Overcome Low Intrinsic Conductivity of NiO_x Through Triazinyl Modification for Highly Efficient and Stable Inverted Perovskite Solar Cells

Nickel oxide (NiO_x) is a promising hole transport material in inverted organic-inorganic metal halide perovskite solar cells. However, its low intrinsic conductivity hinders its further improvement in device performance. Here, we employ a trimercapto-s-triazine trisodium salt (TTTS) as a chelating agent of Ni²⁺ in the NiO_x layer to improve its conductivity. Due to the electron-deficient triazine ring, the TTTS complexes with Ni²⁺ in NiO_x via a strong Ni²⁺-N coordination bond and increases the ratio of Ni³⁺:Ni²⁺. The increased Ni³⁺ concentration adjusts the band structure of NiO_x, thus enhancing hole density and mobility, eventually improving the intrinsic conductivity of NiO_x.

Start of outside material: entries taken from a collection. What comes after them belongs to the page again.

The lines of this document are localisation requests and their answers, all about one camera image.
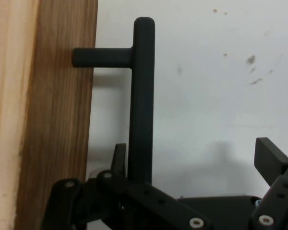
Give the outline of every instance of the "wooden board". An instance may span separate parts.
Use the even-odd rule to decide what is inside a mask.
[[[93,70],[71,58],[96,15],[96,0],[0,0],[0,230],[39,229],[52,184],[85,177]]]
[[[37,0],[0,0],[0,230],[15,217],[37,9]]]

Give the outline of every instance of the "black mechanical part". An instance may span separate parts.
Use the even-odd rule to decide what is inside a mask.
[[[116,144],[111,164],[111,170],[125,175],[126,144]]]
[[[260,222],[260,216],[268,217],[268,225]],[[284,230],[288,224],[288,176],[279,176],[269,191],[263,197],[260,205],[251,215],[250,224],[252,229],[260,230],[263,226],[269,227],[269,230]]]
[[[288,157],[268,138],[257,138],[254,165],[271,186],[288,168]]]
[[[112,176],[106,178],[107,173],[111,172],[104,171],[98,175],[103,189],[106,188],[108,192],[115,191],[113,196],[124,195],[125,199],[135,208],[146,211],[153,218],[166,223],[169,228],[192,230],[193,228],[189,224],[190,219],[200,218],[205,222],[201,229],[211,229],[211,223],[206,217],[151,185],[130,184],[126,178],[116,173],[111,173]]]
[[[138,18],[134,22],[131,48],[75,48],[75,67],[132,69],[128,178],[152,181],[155,22]]]
[[[86,229],[86,224],[75,225],[76,216],[73,212],[81,189],[77,179],[60,180],[53,185],[42,223],[43,230]]]
[[[250,216],[256,209],[255,196],[183,198],[179,201],[203,213],[214,230],[248,230]]]

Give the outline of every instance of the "white screw head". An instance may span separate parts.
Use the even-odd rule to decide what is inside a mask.
[[[261,204],[261,201],[262,201],[262,200],[256,200],[256,201],[255,201],[255,207],[258,207],[258,206]]]
[[[112,173],[106,172],[104,174],[104,178],[111,178],[112,177]]]
[[[192,218],[189,223],[190,226],[194,229],[200,229],[204,226],[204,221],[197,217]]]
[[[75,183],[73,181],[68,181],[68,182],[65,183],[65,187],[67,187],[67,188],[71,188],[74,185],[75,185]]]
[[[274,224],[273,218],[267,215],[261,215],[258,220],[264,226],[272,226]]]

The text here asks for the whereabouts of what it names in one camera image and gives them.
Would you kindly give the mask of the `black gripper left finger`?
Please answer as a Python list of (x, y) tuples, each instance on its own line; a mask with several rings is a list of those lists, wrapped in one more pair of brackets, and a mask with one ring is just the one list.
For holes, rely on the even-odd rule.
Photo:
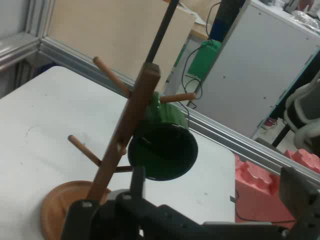
[(159, 240), (147, 223), (155, 207), (143, 198), (145, 168), (133, 168), (130, 188), (101, 205), (97, 200), (71, 204), (61, 233), (62, 240)]

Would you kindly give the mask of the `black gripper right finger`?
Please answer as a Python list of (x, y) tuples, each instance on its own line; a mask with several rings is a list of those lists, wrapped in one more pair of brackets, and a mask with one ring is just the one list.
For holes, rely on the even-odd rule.
[(287, 240), (318, 240), (320, 238), (320, 192), (293, 167), (280, 172), (279, 198), (295, 223)]

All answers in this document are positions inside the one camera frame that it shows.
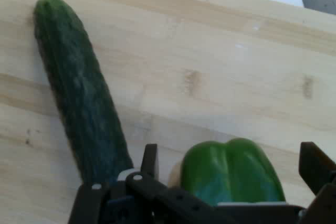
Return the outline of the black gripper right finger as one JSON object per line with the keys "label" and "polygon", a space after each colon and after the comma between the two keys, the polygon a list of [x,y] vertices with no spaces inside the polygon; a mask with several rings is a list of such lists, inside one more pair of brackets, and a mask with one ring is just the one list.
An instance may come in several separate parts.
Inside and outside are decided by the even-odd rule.
{"label": "black gripper right finger", "polygon": [[335,223],[335,162],[315,143],[300,145],[299,174],[315,198],[300,223]]}

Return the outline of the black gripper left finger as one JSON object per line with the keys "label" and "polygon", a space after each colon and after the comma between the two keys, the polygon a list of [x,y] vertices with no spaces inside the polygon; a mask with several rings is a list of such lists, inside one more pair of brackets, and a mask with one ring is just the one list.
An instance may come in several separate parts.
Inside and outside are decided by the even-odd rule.
{"label": "black gripper left finger", "polygon": [[158,149],[145,147],[141,169],[99,189],[81,185],[69,223],[236,223],[188,192],[158,181]]}

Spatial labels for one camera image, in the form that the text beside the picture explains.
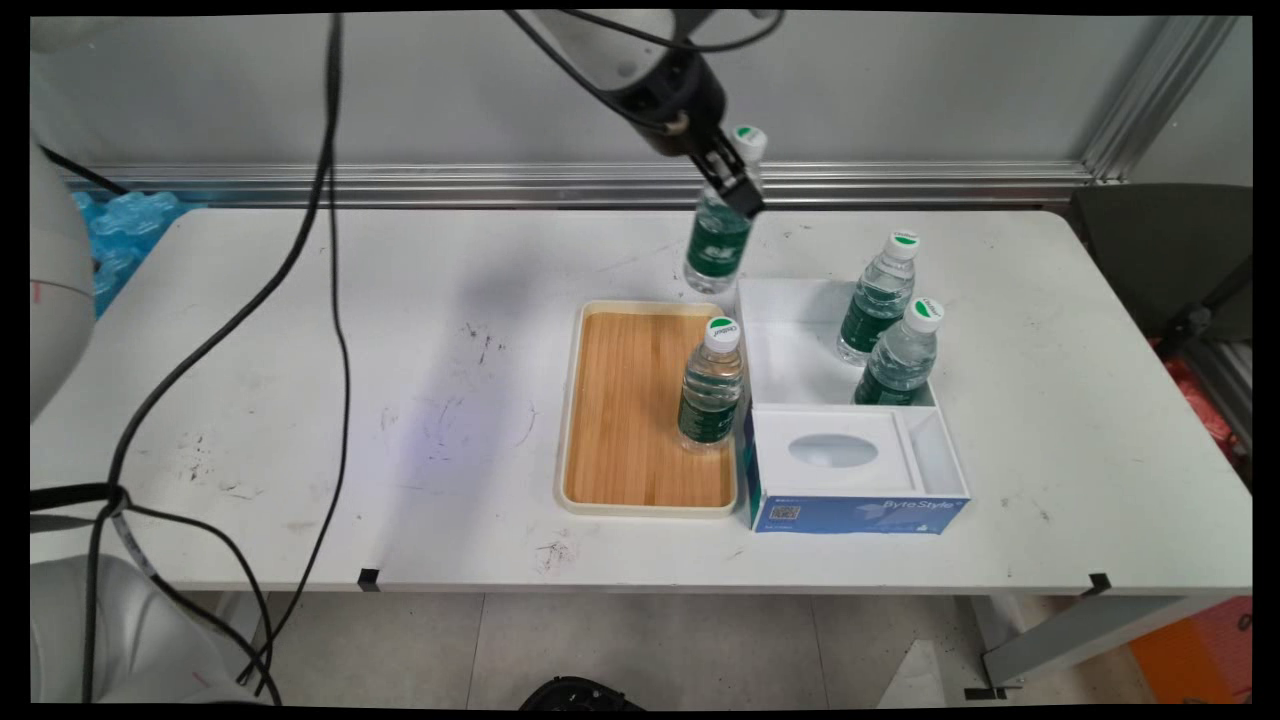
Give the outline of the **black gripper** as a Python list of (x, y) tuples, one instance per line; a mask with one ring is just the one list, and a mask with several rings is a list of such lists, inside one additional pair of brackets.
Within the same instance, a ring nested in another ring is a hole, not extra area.
[(694, 158), (712, 197), (741, 217), (765, 209), (767, 133), (732, 128), (724, 135), (726, 94), (701, 54), (645, 47), (612, 60), (611, 100), (655, 152)]

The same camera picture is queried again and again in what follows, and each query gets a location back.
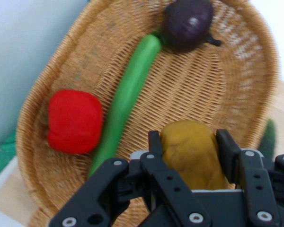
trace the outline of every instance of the eggplant stem
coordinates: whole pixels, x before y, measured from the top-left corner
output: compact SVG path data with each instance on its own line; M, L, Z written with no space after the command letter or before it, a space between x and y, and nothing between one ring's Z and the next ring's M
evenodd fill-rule
M218 39L214 39L211 34L209 34L206 38L206 42L214 45L214 46L221 46L222 41Z

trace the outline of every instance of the white wall
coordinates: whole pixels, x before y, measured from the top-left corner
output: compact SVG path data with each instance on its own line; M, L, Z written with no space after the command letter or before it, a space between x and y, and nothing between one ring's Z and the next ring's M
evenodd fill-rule
M0 143L87 0L0 0Z

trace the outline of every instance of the green cucumber
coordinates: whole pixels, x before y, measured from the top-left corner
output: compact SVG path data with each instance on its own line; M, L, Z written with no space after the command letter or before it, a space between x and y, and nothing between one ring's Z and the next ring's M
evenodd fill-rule
M106 159L115 156L127 119L161 48L162 44L156 36L146 35L133 53L107 114L100 143L94 151L90 176Z

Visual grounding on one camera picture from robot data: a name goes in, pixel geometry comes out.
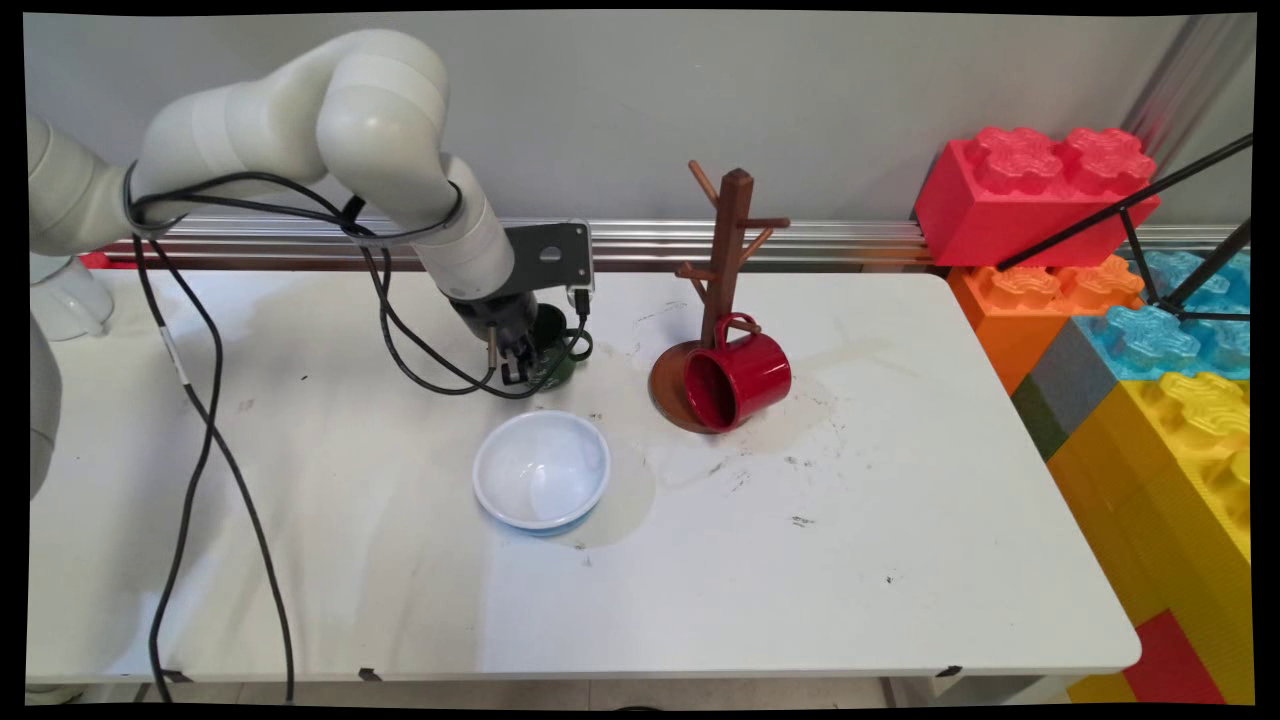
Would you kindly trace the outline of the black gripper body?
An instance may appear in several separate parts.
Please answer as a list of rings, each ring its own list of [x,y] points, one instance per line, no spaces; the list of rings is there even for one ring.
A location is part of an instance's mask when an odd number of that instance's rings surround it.
[[[493,327],[500,357],[520,366],[527,366],[534,360],[538,301],[532,292],[472,301],[451,299],[451,306],[481,341],[489,340],[489,329]]]

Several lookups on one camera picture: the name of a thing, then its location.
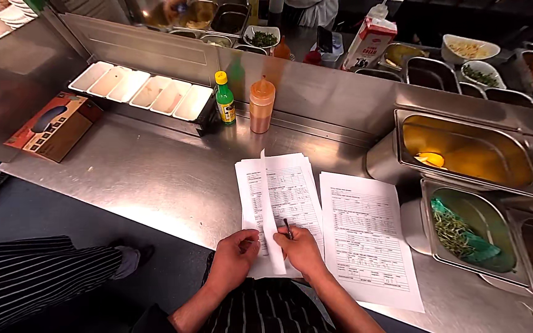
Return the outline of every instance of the prep station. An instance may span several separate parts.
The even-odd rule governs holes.
[[[360,75],[184,38],[198,32],[182,26],[154,31],[45,6],[0,38],[0,170],[214,249],[241,228],[234,164],[262,149],[301,152],[315,175],[397,186],[425,313],[369,309],[431,332],[533,332],[533,50],[492,59],[514,91],[460,84],[461,64],[439,60],[440,49],[397,64],[385,59],[418,51],[391,44]],[[386,75],[381,67],[391,75],[376,77]],[[216,111],[217,71],[234,94],[233,125]],[[263,75],[277,88],[275,111],[256,134],[250,85]],[[104,114],[60,163],[3,145],[61,91]],[[422,163],[422,152],[440,154],[442,168]],[[508,261],[471,264],[449,252],[435,228],[436,199]]]

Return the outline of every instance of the cardboard box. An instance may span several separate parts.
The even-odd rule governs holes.
[[[101,115],[102,110],[86,97],[59,93],[4,145],[61,162]]]

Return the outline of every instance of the dark floor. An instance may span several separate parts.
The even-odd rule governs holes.
[[[117,238],[153,244],[151,261],[133,275],[54,308],[9,332],[128,332],[145,307],[170,313],[199,288],[210,250],[100,208],[10,177],[0,187],[0,241],[68,235],[77,248]],[[423,332],[380,314],[388,332]]]

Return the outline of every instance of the paper sheet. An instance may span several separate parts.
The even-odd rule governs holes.
[[[278,275],[273,270],[263,233],[263,200],[261,169],[265,170],[269,187],[271,217],[277,226],[284,226],[287,218],[290,225],[309,229],[315,236],[320,252],[324,254],[324,237],[322,233],[322,209],[318,201],[312,166],[303,154],[290,154],[265,157],[265,166],[260,159],[244,159],[236,163],[236,175],[242,202],[242,228],[254,228],[261,231],[261,251],[250,269],[249,277],[301,277],[285,260],[286,274]]]
[[[326,266],[355,300],[425,312],[394,185],[322,172]]]

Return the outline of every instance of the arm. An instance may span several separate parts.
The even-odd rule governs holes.
[[[278,229],[273,235],[277,244],[283,248],[293,267],[301,272],[312,285],[324,303],[337,329],[343,332],[383,333],[384,330],[357,304],[328,271],[318,245],[309,230],[290,227],[293,240],[285,237],[286,227]]]
[[[219,241],[207,282],[167,318],[178,333],[193,333],[203,326],[227,294],[244,282],[260,247],[254,229],[238,231]]]

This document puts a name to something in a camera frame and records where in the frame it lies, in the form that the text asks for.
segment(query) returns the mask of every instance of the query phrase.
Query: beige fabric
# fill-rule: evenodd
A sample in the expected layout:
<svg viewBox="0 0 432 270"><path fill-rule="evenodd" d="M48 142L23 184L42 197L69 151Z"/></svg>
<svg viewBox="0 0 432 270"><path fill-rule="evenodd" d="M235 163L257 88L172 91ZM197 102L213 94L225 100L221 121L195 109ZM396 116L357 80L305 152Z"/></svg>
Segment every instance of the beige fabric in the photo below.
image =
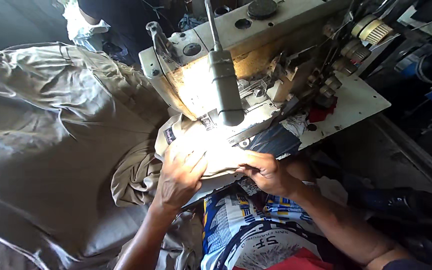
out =
<svg viewBox="0 0 432 270"><path fill-rule="evenodd" d="M243 152L239 147L231 147L218 130L207 131L201 121L191 121L183 114L171 117L158 131L154 149L158 158L164 159L168 146L177 140L178 147L192 147L206 150L208 167L202 179L233 174L238 168L238 156Z"/></svg>
<svg viewBox="0 0 432 270"><path fill-rule="evenodd" d="M158 186L162 162L154 157L154 140L144 141L123 157L111 180L111 194L117 206L147 204Z"/></svg>
<svg viewBox="0 0 432 270"><path fill-rule="evenodd" d="M102 52L0 51L0 242L44 270L115 257L147 205L115 206L111 175L168 119L158 100L146 78Z"/></svg>
<svg viewBox="0 0 432 270"><path fill-rule="evenodd" d="M125 243L118 258L128 248ZM192 212L180 213L164 236L155 270L196 270L203 259L203 224Z"/></svg>

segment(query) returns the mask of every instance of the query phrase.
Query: forearm
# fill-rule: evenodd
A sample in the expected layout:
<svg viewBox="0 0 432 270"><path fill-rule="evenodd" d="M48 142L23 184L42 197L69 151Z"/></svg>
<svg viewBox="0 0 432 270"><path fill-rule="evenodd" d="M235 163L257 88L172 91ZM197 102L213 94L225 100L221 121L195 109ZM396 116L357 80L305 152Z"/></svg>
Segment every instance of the forearm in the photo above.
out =
<svg viewBox="0 0 432 270"><path fill-rule="evenodd" d="M175 217L176 212L166 211L159 203L153 202L114 270L153 270L161 243Z"/></svg>
<svg viewBox="0 0 432 270"><path fill-rule="evenodd" d="M290 199L309 214L335 247L368 269L382 269L389 261L411 257L389 237L354 217L349 209L328 200L303 183L298 183Z"/></svg>

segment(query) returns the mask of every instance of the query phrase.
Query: cable
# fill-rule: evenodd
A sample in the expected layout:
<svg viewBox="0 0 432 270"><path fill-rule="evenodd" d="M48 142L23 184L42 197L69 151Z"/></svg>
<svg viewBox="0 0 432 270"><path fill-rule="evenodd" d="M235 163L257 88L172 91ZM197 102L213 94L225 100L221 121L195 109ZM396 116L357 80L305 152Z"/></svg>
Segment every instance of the cable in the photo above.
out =
<svg viewBox="0 0 432 270"><path fill-rule="evenodd" d="M417 78L419 80L421 80L421 81L423 81L425 83L432 84L432 80L430 80L428 77L426 77L424 75L424 73L423 73L423 61L424 61L425 58L426 58L426 55L423 56L423 57L421 57L419 59L419 61L417 62L416 70L415 70L416 71L416 76L417 76Z"/></svg>

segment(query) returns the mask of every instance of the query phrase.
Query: industrial sewing machine
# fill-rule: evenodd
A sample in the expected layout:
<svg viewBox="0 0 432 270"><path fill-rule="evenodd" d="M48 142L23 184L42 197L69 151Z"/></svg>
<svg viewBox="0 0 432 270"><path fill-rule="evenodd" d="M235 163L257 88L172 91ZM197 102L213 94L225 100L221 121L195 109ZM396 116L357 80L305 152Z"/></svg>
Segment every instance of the industrial sewing machine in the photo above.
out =
<svg viewBox="0 0 432 270"><path fill-rule="evenodd" d="M300 138L303 147L390 106L357 77L370 46L393 29L367 5L349 0L256 0L215 19L219 41L231 52L244 120L218 120L218 97L209 72L214 49L209 23L166 38L157 22L146 28L154 46L140 52L141 67L173 109L217 128L231 145L251 138L315 102L333 115Z"/></svg>

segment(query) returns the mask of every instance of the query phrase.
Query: left hand
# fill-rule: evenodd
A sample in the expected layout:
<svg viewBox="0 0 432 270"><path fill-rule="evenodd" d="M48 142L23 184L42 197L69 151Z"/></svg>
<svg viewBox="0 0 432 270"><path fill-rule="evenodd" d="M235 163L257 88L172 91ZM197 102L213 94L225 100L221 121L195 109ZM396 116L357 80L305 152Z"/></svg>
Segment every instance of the left hand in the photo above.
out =
<svg viewBox="0 0 432 270"><path fill-rule="evenodd" d="M153 204L179 212L201 187L200 179L208 165L205 152L174 141L166 150Z"/></svg>

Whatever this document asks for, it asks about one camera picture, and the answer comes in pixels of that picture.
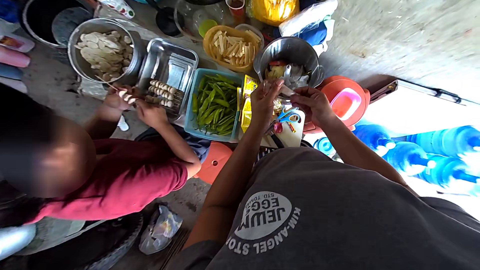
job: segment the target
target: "pink plastic lid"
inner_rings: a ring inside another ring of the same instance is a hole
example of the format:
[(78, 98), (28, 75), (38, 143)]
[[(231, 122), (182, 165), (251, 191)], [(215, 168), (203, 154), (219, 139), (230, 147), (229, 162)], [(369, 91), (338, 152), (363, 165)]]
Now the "pink plastic lid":
[(330, 102), (334, 113), (344, 121), (358, 109), (361, 103), (360, 95), (352, 88), (344, 88)]

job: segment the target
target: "cutting board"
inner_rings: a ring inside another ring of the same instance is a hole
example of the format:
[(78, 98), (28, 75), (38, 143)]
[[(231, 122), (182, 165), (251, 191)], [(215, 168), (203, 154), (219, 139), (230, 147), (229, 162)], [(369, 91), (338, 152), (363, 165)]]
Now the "cutting board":
[[(296, 113), (298, 113), (301, 118), (300, 123), (292, 123), (293, 128), (296, 130), (296, 132), (292, 132), (288, 127), (287, 123), (282, 123), (283, 132), (276, 134), (285, 147), (300, 146), (301, 136), (303, 133), (303, 125), (305, 122), (305, 113), (300, 110), (296, 111)], [(242, 138), (242, 136), (243, 136), (243, 131), (242, 129), (240, 129), (239, 140)], [(266, 135), (263, 136), (262, 142), (260, 143), (260, 145), (263, 147), (278, 148), (276, 144), (273, 142), (272, 138)]]

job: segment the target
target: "pink plastic bottle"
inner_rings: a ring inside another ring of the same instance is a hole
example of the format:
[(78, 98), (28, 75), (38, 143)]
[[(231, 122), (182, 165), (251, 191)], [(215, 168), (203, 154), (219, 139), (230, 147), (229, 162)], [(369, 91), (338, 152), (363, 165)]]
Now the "pink plastic bottle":
[(30, 64), (30, 57), (21, 52), (0, 46), (0, 62), (16, 67), (27, 67)]

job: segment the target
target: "orange container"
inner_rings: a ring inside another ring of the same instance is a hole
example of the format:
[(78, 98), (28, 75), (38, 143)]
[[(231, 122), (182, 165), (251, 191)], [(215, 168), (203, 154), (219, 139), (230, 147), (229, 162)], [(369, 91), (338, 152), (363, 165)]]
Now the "orange container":
[[(361, 102), (358, 108), (353, 112), (353, 114), (345, 120), (342, 120), (343, 123), (350, 129), (355, 130), (355, 124), (360, 121), (363, 117), (365, 111), (367, 110), (368, 104), (370, 103), (370, 92), (367, 89), (363, 89), (355, 81), (343, 77), (343, 76), (332, 76), (324, 79), (324, 81), (317, 87), (322, 93), (327, 96), (329, 102), (332, 100), (345, 88), (353, 89), (360, 97)], [(312, 122), (305, 123), (303, 128), (304, 134), (314, 134), (322, 132), (321, 128), (314, 125)]]
[(255, 46), (256, 53), (258, 53), (258, 49), (259, 49), (258, 48), (258, 42), (252, 36), (250, 36), (249, 34), (243, 32), (243, 31), (237, 30), (237, 29), (232, 28), (232, 27), (224, 26), (224, 25), (214, 26), (214, 27), (210, 28), (210, 30), (207, 31), (207, 33), (205, 34), (205, 37), (204, 37), (204, 42), (203, 42), (205, 53), (208, 56), (210, 56), (213, 60), (215, 60), (215, 62), (217, 62), (221, 66), (224, 66), (224, 67), (226, 67), (230, 70), (233, 70), (233, 71), (236, 71), (236, 72), (243, 72), (243, 73), (246, 73), (246, 72), (252, 70), (253, 61), (249, 65), (235, 66), (235, 65), (232, 65), (230, 63), (224, 62), (221, 57), (218, 58), (211, 52), (210, 44), (212, 43), (213, 37), (215, 36), (215, 34), (219, 30), (222, 31), (222, 32), (227, 32), (227, 36), (242, 37), (245, 40), (245, 42), (247, 42), (247, 43), (251, 42)]
[(231, 155), (232, 150), (226, 145), (212, 141), (208, 156), (197, 173), (197, 177), (207, 184), (212, 184)]

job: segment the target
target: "blue water jug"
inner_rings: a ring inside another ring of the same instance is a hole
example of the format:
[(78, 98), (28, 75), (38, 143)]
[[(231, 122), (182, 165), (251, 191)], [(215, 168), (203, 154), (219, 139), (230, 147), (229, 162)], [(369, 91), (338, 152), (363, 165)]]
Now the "blue water jug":
[(428, 159), (423, 149), (411, 142), (397, 142), (384, 156), (395, 170), (408, 176), (421, 173), (426, 167), (434, 168), (435, 161)]
[(416, 175), (417, 178), (426, 182), (447, 187), (451, 181), (460, 180), (476, 183), (480, 179), (480, 176), (465, 172), (468, 166), (461, 159), (439, 155), (428, 155), (428, 158), (436, 162), (435, 168), (427, 168), (419, 175)]
[(395, 142), (391, 140), (385, 128), (380, 125), (360, 125), (356, 126), (356, 129), (352, 132), (380, 156), (395, 147)]
[(313, 148), (326, 154), (327, 156), (335, 153), (335, 149), (333, 148), (332, 144), (330, 143), (330, 140), (327, 137), (323, 137), (316, 140), (313, 143)]
[(480, 131), (472, 126), (409, 135), (407, 141), (420, 145), (427, 153), (447, 157), (480, 151)]

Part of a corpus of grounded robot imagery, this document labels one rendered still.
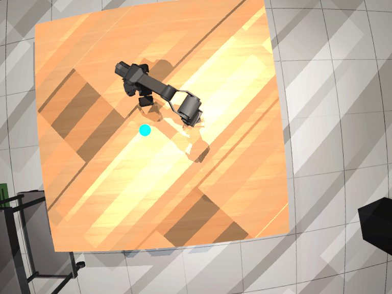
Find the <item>cyan circle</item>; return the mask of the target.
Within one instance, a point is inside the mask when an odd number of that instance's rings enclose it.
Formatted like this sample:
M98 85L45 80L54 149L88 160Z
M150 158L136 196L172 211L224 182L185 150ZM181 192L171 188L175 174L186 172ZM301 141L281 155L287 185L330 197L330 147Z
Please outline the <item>cyan circle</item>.
M150 126L148 126L148 125L142 125L142 126L139 128L139 132L140 132L140 134L141 134L142 136L148 136L148 135L150 134L150 132L151 132L151 128L150 128Z

As a result, the device with TTTS modification displays a champion power conversion efficiency (PCE) of 22.81%. The encapsulated device based on a modified-NiO_x layer maintains 94% of its initial power output at the maximum power point and continuous one-sun illumination for 1000 h at 45 °C. In addition, the unencapsulated target devices also maintain 92% at 60 ± 5% relative humidity and 25 °C in the air for 5000 h; and 91% at 85 °C in a nitrogen atmosphere for 1000 h. The research provides an effective strategy to enhance PCE and stability of inverted PSCs via modifying NiO_x films with triazine molecule.